Your objective. Reproduce the whole listing below without its pictures, exactly as written.

Provided material.
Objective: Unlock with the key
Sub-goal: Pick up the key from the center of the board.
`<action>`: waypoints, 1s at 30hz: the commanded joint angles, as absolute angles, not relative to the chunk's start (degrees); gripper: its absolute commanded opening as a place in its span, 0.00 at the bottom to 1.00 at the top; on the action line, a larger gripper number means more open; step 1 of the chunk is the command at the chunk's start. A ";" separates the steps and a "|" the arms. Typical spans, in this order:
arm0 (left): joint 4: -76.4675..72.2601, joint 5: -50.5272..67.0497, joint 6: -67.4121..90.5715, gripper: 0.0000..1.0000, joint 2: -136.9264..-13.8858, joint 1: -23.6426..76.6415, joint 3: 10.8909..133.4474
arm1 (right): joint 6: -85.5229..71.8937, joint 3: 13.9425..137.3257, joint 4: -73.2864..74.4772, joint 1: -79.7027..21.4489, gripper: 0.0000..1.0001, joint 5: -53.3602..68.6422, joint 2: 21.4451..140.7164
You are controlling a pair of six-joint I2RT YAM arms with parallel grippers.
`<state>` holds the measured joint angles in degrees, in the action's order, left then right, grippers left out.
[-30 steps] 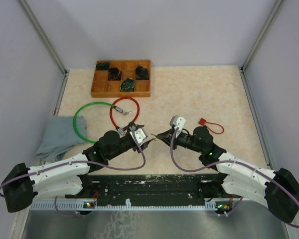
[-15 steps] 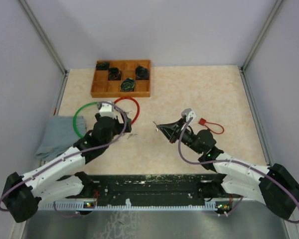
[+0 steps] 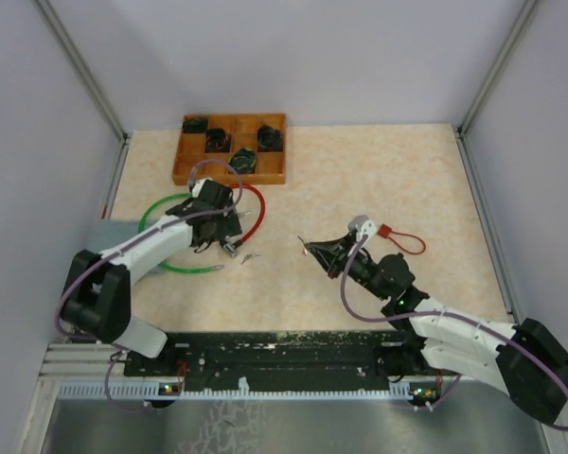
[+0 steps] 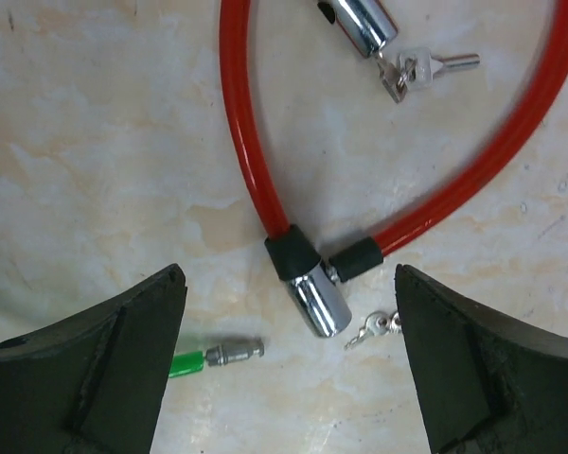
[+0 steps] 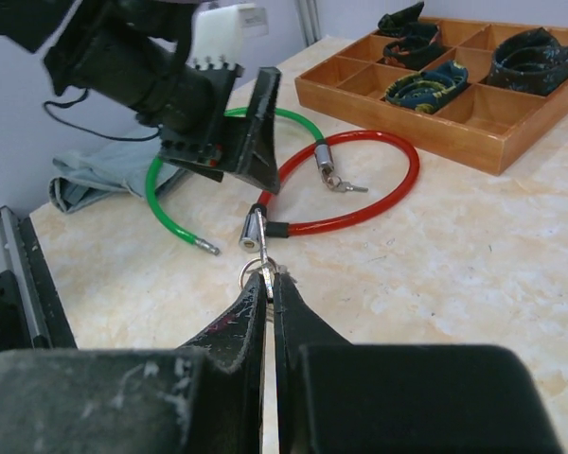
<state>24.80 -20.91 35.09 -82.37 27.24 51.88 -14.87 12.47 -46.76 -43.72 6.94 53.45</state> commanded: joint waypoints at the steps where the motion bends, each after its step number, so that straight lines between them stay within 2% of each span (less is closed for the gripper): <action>1: 34.02 -18.87 35.78 0.92 -90.96 25.75 60.63 | -12.80 11.41 -49.82 -43.86 0.00 6.14 51.46; 7: 35.54 -16.79 36.65 0.86 -97.54 23.86 64.33 | -12.57 10.81 -50.18 -43.86 0.00 6.34 51.24; 14: 36.06 -13.05 37.28 0.69 -102.57 22.60 65.61 | -12.26 10.79 -50.18 -43.86 0.00 5.93 51.50; 19: 34.72 -10.23 38.46 0.49 -104.59 21.92 64.68 | -12.22 10.81 -49.74 -43.86 0.00 5.83 50.89; 24: 33.31 -4.85 39.76 0.21 -104.18 21.71 63.97 | -11.72 10.73 -48.16 -43.87 0.00 4.93 49.01; 28: 32.09 -1.15 41.97 0.02 -99.91 21.50 64.11 | -11.62 10.68 -47.77 -43.86 0.00 4.93 48.34; 30: 31.43 0.82 43.26 0.00 -97.08 21.39 64.35 | -11.60 10.89 -47.66 -43.86 0.00 5.44 48.53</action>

Task response.
Objective: Unlock with the key
Sub-goal: Pick up the key from the center of the board.
`<action>`: waypoints, 1s at 30hz: the commanded joint angles, as absolute angles, not relative to the chunk's start (degrees); gripper: its absolute commanded opening as a place in its span, 0.00 at the bottom to 1.00 at the top; on the action line, a larger gripper number means more open; step 1 of the chunk is the command at the chunk's start. A ";" separates the steps and a "|" the arms. Typical spans, in this order:
arm0 (left): joint 4: -76.4675..72.2601, joint 5: -50.5272..67.0497, joint 6: -67.4121..90.5715, gripper: 0.0000..1.0000, joint 2: -136.9264..-13.8858, joint 1: -23.6426..76.6415, joint 3: 10.8909..133.4474
arm1 (right): joint 6: -85.5229..71.8937, joint 3: 13.9425..137.3257, joint 4: -73.2864..74.4772, joint 1: -79.7027..21.4489, gripper: 0.0000..1.0001, joint 5: -53.3602..68.6422, joint 2: 21.4451..140.7164
You are controlling a pair of six-joint I2RT YAM arms with parallel grippers.
`<state>` holds the measured joint angles in degrees, in the action's order, left then right, grippers left out.
[-30 steps] 
[-15 steps] 
[+0 steps] 
[+0 steps] 
[+0 steps] 
<state>24.80 -20.91 35.09 -82.37 27.24 51.88 -14.87 12.47 -46.76 -43.72 6.94 53.45</state> commanded: joint waypoints at the steps where the motion bends, each after its step number, so that straight lines between them stay within 2% of each span (less is closed for the gripper): <action>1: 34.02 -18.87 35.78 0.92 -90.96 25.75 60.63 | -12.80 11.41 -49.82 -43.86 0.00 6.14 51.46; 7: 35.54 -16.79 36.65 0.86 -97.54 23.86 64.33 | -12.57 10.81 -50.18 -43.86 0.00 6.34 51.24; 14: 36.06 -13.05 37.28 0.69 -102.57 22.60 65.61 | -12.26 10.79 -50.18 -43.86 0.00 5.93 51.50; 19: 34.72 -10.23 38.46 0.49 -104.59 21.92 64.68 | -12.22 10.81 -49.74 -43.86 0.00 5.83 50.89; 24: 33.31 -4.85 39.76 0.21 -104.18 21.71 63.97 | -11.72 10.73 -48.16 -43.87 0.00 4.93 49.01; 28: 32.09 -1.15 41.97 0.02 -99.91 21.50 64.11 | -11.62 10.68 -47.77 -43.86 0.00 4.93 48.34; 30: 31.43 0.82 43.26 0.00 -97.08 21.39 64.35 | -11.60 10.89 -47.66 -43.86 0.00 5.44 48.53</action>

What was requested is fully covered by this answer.